Supplied records -
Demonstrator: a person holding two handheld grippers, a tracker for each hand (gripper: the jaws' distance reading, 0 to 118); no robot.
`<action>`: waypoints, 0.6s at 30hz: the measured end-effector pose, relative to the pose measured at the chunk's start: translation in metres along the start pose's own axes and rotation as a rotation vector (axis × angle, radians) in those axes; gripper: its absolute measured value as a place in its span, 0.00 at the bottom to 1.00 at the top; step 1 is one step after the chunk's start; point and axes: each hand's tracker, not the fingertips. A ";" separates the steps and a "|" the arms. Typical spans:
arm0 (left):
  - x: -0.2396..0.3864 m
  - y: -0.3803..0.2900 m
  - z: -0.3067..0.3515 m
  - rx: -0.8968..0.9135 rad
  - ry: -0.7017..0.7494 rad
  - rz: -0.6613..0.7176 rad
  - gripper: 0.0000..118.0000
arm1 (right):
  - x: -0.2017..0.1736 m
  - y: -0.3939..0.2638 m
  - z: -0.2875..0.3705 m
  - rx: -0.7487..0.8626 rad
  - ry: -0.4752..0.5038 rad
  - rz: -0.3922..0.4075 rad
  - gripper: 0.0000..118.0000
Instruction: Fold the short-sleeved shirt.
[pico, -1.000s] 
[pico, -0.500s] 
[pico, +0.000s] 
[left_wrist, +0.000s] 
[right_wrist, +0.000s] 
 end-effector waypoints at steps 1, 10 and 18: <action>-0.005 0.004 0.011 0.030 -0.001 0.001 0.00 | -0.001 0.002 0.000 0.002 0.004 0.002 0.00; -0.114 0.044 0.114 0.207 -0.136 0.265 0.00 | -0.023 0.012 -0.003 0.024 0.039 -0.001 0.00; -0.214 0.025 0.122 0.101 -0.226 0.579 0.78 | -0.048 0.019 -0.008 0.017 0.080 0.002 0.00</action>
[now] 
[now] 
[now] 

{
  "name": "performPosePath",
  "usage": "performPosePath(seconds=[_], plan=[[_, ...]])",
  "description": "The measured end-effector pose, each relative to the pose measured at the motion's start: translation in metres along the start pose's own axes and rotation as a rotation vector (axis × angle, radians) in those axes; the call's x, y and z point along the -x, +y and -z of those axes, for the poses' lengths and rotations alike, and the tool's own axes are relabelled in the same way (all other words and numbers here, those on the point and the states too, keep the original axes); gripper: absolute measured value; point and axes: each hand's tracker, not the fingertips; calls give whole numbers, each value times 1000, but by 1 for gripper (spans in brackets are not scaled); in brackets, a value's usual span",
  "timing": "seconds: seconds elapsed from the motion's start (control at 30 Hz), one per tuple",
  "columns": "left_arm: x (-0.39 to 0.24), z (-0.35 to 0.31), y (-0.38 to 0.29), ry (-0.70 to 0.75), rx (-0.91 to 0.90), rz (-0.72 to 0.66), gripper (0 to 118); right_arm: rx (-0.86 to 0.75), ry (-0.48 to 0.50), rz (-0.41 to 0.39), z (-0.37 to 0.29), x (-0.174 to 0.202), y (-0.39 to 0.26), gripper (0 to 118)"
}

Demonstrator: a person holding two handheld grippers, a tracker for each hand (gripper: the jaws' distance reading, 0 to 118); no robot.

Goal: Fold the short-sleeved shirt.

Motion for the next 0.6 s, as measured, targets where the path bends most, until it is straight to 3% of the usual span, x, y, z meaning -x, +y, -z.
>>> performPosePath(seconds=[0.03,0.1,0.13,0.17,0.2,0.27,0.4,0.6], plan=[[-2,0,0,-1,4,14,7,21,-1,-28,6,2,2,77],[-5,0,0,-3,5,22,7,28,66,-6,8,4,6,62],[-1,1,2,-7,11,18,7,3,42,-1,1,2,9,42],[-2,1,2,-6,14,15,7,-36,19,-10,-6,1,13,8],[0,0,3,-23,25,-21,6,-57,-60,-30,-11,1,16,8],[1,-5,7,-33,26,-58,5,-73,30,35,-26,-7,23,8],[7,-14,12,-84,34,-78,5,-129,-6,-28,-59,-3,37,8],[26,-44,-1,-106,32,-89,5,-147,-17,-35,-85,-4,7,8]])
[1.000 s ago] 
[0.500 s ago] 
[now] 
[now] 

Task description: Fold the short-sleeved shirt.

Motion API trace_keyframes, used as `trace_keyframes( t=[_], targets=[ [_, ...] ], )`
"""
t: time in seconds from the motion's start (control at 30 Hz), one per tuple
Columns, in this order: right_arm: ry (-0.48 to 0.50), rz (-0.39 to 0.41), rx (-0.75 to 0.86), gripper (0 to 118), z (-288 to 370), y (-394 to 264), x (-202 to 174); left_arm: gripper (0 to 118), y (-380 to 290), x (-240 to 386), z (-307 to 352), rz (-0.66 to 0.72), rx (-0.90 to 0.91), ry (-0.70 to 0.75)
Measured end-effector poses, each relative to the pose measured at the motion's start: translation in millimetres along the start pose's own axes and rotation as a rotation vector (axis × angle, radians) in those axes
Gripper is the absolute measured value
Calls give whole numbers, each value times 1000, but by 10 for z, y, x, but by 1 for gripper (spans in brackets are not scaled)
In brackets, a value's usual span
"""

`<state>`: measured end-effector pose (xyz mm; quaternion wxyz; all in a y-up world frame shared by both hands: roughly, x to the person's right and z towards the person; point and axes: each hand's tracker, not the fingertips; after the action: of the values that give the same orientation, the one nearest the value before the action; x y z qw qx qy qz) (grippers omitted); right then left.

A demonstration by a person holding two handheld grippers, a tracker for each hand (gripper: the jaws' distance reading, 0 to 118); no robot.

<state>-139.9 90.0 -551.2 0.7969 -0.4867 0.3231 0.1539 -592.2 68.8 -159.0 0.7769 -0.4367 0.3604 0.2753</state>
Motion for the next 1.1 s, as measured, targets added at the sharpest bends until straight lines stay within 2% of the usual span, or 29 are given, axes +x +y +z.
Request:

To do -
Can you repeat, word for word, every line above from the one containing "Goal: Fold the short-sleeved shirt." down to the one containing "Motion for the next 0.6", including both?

Written answer -
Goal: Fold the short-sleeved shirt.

Motion for the next 0.6 s, as measured, targets where the path bends most, until it is straight to 3% of the usual span, x, y, z meaning -x, +y, -z.

There is nothing more to the output.